Born in Boston in 1849, Abbott H. Thayer grows up in amid nature in New Hampshire. In 1867, he studies at Brooklyn Academy of Design where he begins to shift his focus from his early paintings of wildlife to portrait painting. In 1875 he marries Kate Bloede, and moves to Paris, where he studies at the École des Beaux-Arts. Four years later, he moves back to Brooklyn and in 1887 moves to Keene, New Hampshire. In 1892 he write about countershading, protective (or disruptive) coloration in nature, and background picturing (or matching). Thayer gets involved with military camouflage in 1889 but his ideas get ignored. He finally settles in Dublin, New Hampshire in 1901. In 1902, Thayer, with Gerome Bush, receives a patent for countershading of U.S. Warships. Concealing Coloration in the Animal Kingdom: An Exposition of the Laws of Disguise Through Color and Pattern; Being a Summary of Abbott H. Thayer’s Disclosures is published in 1909. In 2008 the documentary Invisible: Abbott Thayer and the Art of Camouflage is released. 

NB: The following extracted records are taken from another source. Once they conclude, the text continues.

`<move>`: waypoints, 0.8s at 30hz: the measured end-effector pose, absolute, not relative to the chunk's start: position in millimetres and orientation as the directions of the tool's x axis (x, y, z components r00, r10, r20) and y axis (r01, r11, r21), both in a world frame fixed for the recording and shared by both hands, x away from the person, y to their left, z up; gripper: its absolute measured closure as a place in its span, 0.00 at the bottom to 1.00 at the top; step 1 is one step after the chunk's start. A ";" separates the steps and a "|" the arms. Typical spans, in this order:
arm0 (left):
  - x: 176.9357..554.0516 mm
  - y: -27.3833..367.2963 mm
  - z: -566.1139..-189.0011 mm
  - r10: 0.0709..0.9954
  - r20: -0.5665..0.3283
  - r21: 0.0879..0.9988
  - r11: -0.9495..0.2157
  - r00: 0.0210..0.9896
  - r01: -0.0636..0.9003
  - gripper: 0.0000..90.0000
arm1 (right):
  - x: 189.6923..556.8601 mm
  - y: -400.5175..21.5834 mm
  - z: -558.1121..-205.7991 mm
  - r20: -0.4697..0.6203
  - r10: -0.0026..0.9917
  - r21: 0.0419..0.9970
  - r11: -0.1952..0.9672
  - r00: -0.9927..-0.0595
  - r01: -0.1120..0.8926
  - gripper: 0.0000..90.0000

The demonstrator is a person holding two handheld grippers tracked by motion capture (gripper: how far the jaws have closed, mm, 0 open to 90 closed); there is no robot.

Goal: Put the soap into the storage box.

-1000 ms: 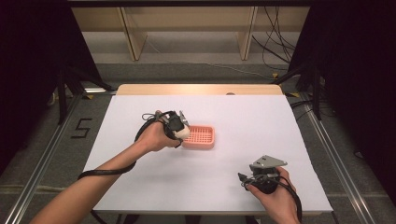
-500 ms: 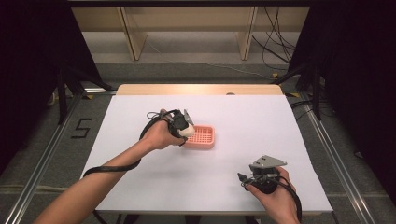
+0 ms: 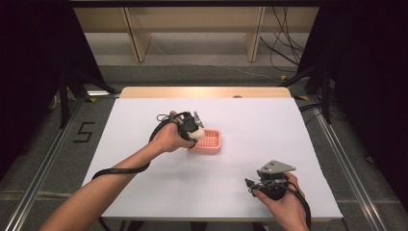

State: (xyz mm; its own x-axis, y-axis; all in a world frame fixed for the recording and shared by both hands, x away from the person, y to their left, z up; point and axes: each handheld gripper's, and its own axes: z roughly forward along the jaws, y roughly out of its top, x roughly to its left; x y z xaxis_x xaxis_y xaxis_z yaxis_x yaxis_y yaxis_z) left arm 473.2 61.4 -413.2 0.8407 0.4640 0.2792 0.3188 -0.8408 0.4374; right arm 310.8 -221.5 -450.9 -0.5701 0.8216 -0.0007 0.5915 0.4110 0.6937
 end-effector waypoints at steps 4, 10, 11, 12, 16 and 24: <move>474.5 59.4 -414.2 0.465 0.276 0.440 -0.839 0.842 0.319 0.55 | 310.6 -221.5 -450.9 0.001 0.823 0.693 0.409 -0.568 0.594 0.51; 479.2 55.5 -416.8 0.465 0.282 0.446 -0.838 0.839 0.315 0.55 | 310.5 -220.8 -451.0 0.002 0.825 0.695 0.406 -0.566 0.594 0.51; 479.5 54.4 -417.8 0.467 0.280 0.447 -0.837 0.839 0.317 0.55 | 310.5 -220.8 -451.0 0.002 0.825 0.695 0.406 -0.566 0.594 0.51; 479.9 53.3 -418.6 0.468 0.278 0.450 -0.835 0.839 0.317 0.55 | 310.7 -220.9 -451.0 0.002 0.823 0.694 0.408 -0.569 0.593 0.51; 482.3 48.3 -421.1 0.461 0.275 0.456 -0.835 0.843 0.308 0.55 | 310.6 -221.1 -451.0 0.001 0.823 0.694 0.408 -0.568 0.593 0.51; 486.3 41.5 -425.1 0.454 0.275 0.449 -0.840 0.848 0.304 0.55 | 310.6 -221.5 -451.2 0.000 0.821 0.691 0.412 -0.571 0.593 0.51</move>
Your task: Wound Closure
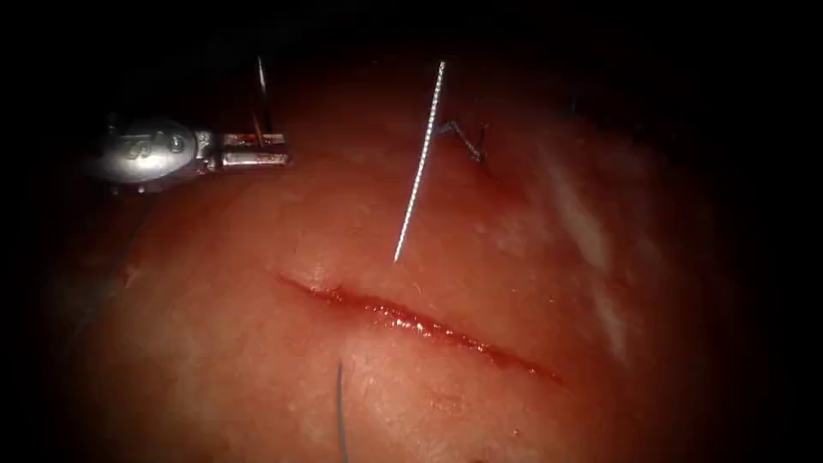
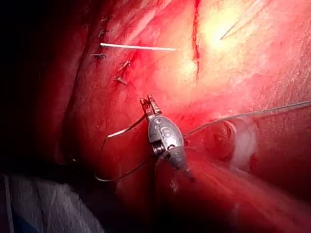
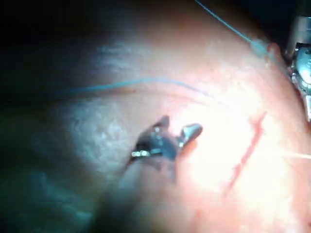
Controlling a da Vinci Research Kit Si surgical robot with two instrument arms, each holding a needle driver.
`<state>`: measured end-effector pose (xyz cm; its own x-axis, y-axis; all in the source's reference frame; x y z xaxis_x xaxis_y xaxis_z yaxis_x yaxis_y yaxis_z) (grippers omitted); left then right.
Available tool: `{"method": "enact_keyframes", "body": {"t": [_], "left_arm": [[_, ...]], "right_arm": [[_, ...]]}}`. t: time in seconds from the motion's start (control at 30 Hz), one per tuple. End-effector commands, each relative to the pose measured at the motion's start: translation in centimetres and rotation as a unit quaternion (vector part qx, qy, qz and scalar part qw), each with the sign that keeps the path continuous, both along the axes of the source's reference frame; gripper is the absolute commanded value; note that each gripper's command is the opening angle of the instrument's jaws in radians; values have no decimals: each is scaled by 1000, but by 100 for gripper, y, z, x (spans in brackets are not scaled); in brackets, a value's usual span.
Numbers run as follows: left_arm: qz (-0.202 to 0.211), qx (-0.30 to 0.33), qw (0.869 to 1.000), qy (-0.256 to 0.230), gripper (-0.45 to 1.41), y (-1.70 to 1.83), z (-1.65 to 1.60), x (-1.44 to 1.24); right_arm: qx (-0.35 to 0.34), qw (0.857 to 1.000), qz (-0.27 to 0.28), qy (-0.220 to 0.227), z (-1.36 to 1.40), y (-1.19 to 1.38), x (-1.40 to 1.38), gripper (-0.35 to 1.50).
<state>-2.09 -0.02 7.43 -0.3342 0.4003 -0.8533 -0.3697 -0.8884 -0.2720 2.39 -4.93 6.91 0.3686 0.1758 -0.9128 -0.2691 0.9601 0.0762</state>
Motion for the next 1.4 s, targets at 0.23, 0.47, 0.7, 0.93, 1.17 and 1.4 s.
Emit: {"method": "enact_keyframes", "body": {"t": [0.23, 0.47, 0.7, 0.93, 1.17, 1.4], "left_arm": [[-30, 55, 998, -9, 125, 13, -4, 0], [-17, 79, 996, -27, 120, 7, -59, 20], [53, 40, 995, -81, 113, -38, -106, -1], [134, -37, 984, -108, 98, -120, -169, -52], [199, -81, 973, -87, 86, -173, -200, -86], [233, -143, 960, -63, 78, -193, -198, -112]], "right_arm": [[0, 1000, 1, 1, 5, -3, 6, 121], [-4, 1000, 1, 1, 7, -3, 6, 121], [-3, 1000, 11, -3, 8, 6, -3, 116], [11, 998, 58, -17, -6, 58, -27, 106], [19, 996, 82, -26, -3, 92, -32, 105], [18, 996, 84, -28, -2, 92, -32, 105]]}}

Thayer's son Gerald describes countershading, obliterative shading or Thayer’s Law in this manner: “If a rounded object, say a ball or a cylinder, ‘in plain sight,’ is made to disappear, it has, in the first place to be countershaded. [...] Its shadowed parts must be made lighter in color, must be painted lighter until the shadow no longer shows; and the portions facing the source of light must be just proportionally darkened. In this way a rounded, solid form can be made to look perfectly flat.”